The UCLA paper projects that, if gas appliances were replaced by electric appliances in California buildings, then outdoor levels of PM2.5 would be reduced by 0.11 micrograms per cubic meter. But airborne particulate pollution is dominated by other sources of particles.

On January 1, 2018, California legalized the recreational use of marijuana. A person who smokes a single marijuana joint or a single tobacco cigarette inhales more particles than breathing a year’s worth of particles in California air. In just two days, the 2017 Napa Valley fire produced an estimated 10,000 tons of PM2.5, the amount emitted by California’s 35 million vehicles in a year.

Eliminating gas appliances from 13 million residences would reduce California outdoor airborne particle pollution by less than one percent. Such a small change in air quality could not be detected by any measurement system.

Climate Concerns and Rising Energy Costs for California Homes

It appears that the real goal of the UCLA paper is to support climate change policies with arguments about projected improvements in air quality and illusory health benefits. The paper states that natural gas is primarily methane, “a potent greenhouse gas” and that “buildings are responsible for an estimated 25 percent of GHG [greenhouse gas] emissions in California.”

But California gas appliances are an insignificant part of world energy usage, only 0.33 percent of world natural gas consumption. If all California residential appliances were converted from gas to electric, the effect on global gas usage and global greenhouse gas emissions would be negligible.

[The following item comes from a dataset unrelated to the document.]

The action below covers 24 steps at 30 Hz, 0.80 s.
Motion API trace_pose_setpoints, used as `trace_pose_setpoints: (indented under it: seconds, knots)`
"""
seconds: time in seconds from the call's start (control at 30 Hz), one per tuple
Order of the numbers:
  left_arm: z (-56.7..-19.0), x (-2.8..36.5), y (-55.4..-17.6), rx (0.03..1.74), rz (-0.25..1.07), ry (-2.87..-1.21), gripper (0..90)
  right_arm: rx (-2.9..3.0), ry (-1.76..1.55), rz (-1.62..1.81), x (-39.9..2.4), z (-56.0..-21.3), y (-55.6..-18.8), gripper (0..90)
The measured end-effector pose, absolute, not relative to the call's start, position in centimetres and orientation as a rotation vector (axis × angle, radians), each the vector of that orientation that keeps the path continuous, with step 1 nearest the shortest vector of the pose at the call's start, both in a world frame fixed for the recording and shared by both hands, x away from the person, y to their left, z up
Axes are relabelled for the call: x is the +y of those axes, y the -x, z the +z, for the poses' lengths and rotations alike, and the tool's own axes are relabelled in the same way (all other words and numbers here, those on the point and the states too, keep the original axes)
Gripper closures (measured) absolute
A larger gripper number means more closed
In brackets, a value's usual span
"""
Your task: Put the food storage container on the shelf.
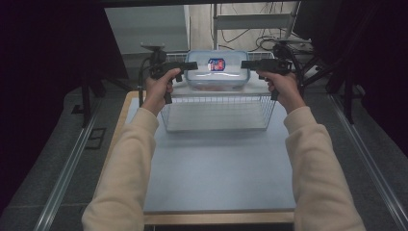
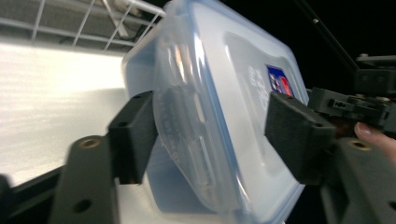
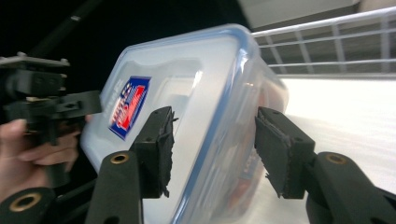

While gas and electric appliances both have advantages, usage shows that California residents overwhelmingly prefer gas. Gas stoves offer better temperature control than electric stoves. Consumer Affairs Research points out that gas dryers use 30 percent less energy than electric dryers. Gas water heaters heat water twice as fast as electric water heaters.

But the biggest advantage of gas appliances is lower cost of operation. Think Energy reports that homeowners can save $1,000 to $2,000 annually with a gas furnace compared to an electric furnace. Water heater savings can be $200 annually, and dryer and stove savings can each be $100 annually, when using gas instead of electric.

On September 10, 2018, then California Governor Jerry Brown signed Senate Bill 100, mandating that the state obtain 100 percent of its electricity from “clean energy sources” by 2045. But Californians will experience the shock of rapidly rising electricity prices as more renewable energy is added to the power system.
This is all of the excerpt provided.